◆ **What the exercise asks**
Between the line containing "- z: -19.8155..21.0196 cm" and the line containing "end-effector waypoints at" lies a run of lines; give that run again exactly, with both of those lines, and nothing else from the entries below.

[Collection entries]
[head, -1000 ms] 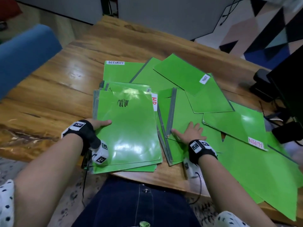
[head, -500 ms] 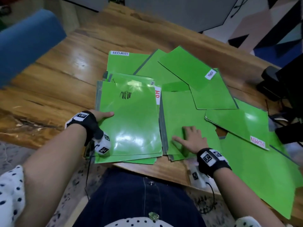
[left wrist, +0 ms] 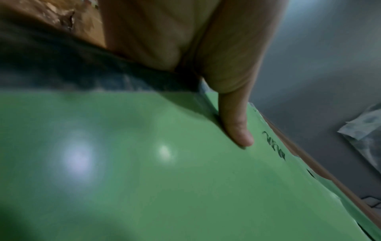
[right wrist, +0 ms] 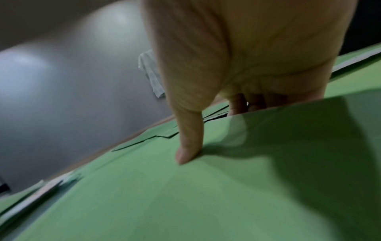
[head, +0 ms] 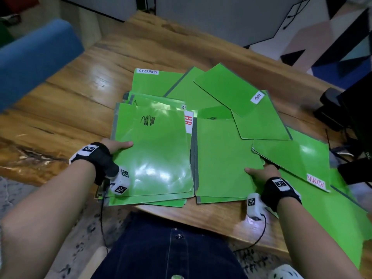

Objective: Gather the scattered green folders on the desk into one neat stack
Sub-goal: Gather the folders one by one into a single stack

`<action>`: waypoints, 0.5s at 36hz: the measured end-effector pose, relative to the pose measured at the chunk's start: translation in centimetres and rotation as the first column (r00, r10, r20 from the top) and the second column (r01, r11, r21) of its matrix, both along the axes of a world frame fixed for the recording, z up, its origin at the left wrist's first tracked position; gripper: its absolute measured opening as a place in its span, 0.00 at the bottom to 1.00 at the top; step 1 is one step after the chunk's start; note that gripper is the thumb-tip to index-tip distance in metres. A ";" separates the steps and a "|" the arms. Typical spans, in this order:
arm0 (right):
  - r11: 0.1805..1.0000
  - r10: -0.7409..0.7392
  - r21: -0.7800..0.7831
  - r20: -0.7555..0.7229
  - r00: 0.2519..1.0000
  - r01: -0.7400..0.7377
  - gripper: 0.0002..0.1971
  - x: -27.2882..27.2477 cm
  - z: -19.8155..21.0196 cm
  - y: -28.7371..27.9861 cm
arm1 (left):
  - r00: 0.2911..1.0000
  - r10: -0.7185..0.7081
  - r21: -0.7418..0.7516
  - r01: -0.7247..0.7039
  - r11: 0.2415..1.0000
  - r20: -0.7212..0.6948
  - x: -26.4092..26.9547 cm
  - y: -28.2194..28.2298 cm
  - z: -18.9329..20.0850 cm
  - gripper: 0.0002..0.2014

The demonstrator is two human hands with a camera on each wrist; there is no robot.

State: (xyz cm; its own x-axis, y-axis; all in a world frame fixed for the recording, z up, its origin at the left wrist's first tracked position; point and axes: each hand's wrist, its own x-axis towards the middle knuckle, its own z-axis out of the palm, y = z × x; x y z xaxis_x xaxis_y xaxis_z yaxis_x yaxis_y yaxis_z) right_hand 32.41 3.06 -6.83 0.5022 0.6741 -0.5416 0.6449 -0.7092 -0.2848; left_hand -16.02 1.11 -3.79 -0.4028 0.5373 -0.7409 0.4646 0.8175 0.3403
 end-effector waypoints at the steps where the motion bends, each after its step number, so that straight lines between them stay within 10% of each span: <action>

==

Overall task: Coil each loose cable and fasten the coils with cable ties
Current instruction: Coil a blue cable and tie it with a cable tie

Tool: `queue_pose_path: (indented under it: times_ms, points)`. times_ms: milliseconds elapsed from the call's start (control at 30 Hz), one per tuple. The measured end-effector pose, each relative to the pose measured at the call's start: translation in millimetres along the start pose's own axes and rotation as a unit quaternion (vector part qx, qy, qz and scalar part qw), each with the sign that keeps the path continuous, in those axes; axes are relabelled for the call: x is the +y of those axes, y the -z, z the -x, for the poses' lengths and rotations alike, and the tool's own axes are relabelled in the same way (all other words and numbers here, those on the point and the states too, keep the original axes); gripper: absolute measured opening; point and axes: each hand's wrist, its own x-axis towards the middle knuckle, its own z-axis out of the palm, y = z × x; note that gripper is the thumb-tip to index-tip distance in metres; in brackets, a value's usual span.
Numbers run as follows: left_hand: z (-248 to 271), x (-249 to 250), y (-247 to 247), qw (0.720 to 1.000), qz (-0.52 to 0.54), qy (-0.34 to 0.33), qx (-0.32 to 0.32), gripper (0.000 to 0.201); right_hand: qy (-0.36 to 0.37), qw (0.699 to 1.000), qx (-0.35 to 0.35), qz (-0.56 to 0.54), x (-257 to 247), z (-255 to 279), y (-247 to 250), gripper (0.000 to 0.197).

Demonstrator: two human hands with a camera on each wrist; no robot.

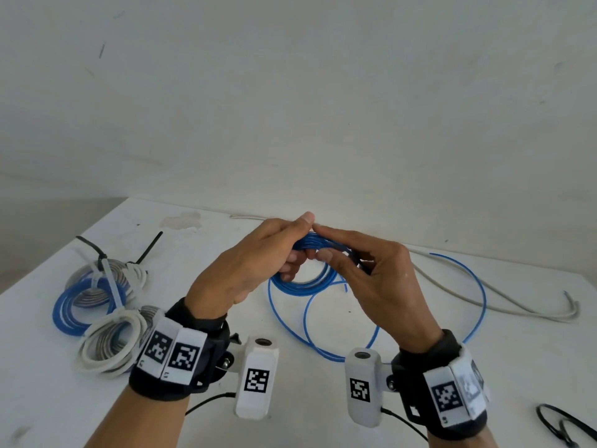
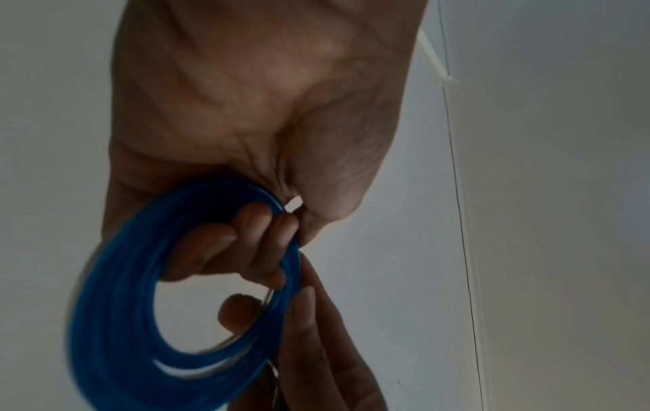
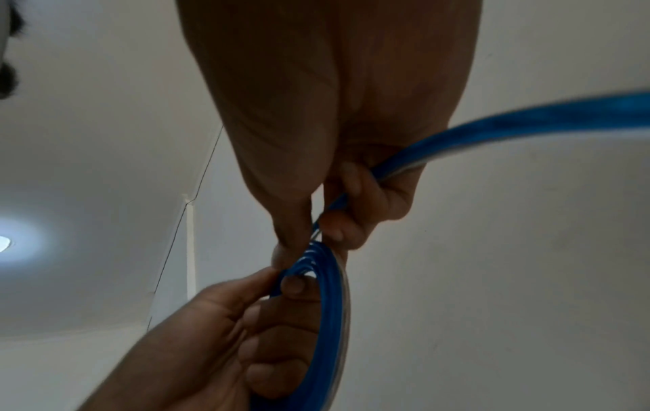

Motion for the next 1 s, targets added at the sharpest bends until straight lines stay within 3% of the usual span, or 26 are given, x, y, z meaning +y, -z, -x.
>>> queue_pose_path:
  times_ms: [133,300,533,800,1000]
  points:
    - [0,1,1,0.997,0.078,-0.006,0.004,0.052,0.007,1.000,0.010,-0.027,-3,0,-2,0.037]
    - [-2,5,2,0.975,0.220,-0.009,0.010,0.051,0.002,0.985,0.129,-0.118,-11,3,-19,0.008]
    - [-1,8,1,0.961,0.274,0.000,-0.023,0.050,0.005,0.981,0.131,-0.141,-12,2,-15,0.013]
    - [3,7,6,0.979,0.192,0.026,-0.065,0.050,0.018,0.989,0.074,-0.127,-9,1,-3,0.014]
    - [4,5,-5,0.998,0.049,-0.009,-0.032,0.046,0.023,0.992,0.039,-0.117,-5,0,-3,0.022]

◆ **Solution**
  - z: -19.8155..21.0196 cm
  - y: -28.7371..27.9861 cm
arm1 (left):
  - r00: 0.2911..1.0000
  - r10: -0.7185..0.7081
  - r21: -0.7418..0.7516
  - r01: -0.7247..0.7039
  - r11: 0.2415..1.0000
  - r20: -0.7212..0.6948
  - x: -26.4092..26.9547 cm
  - y: -28.2194..28.2298 cm
  - z: -18.9329..20.0850 cm
  - gripper: 0.0002..0.2014

The demonstrator is two human hands with a camera on each wrist; there is no robot.

State: (xyz cm; its own x-axis, y-axis; all in a world frame fixed for the recording, z up, its origin at the left wrist's first tracked position; point and axes: each hand's wrist, its own x-axis towards the middle knuckle, its own z-axis out of the palm, y = z × x; x y z xaxis_x xaxis_y xaxis_z yaxis_x yaxis_y yaxis_z) right_hand 32.41 3.06 -6.83 0.5022 0.6741 -0.5416 0.6449 -0.7092 -0.2848; left_hand -16.02 1.11 -3.79 -0.4028 0.5373 -0.7409 0.4646 0.8175 0.3403
 end-effector waypoints at the steps where the motion bends, each after its step number, so that straight lines between them stay within 10% of each span: <action>

The output is finished and nothing more is needed.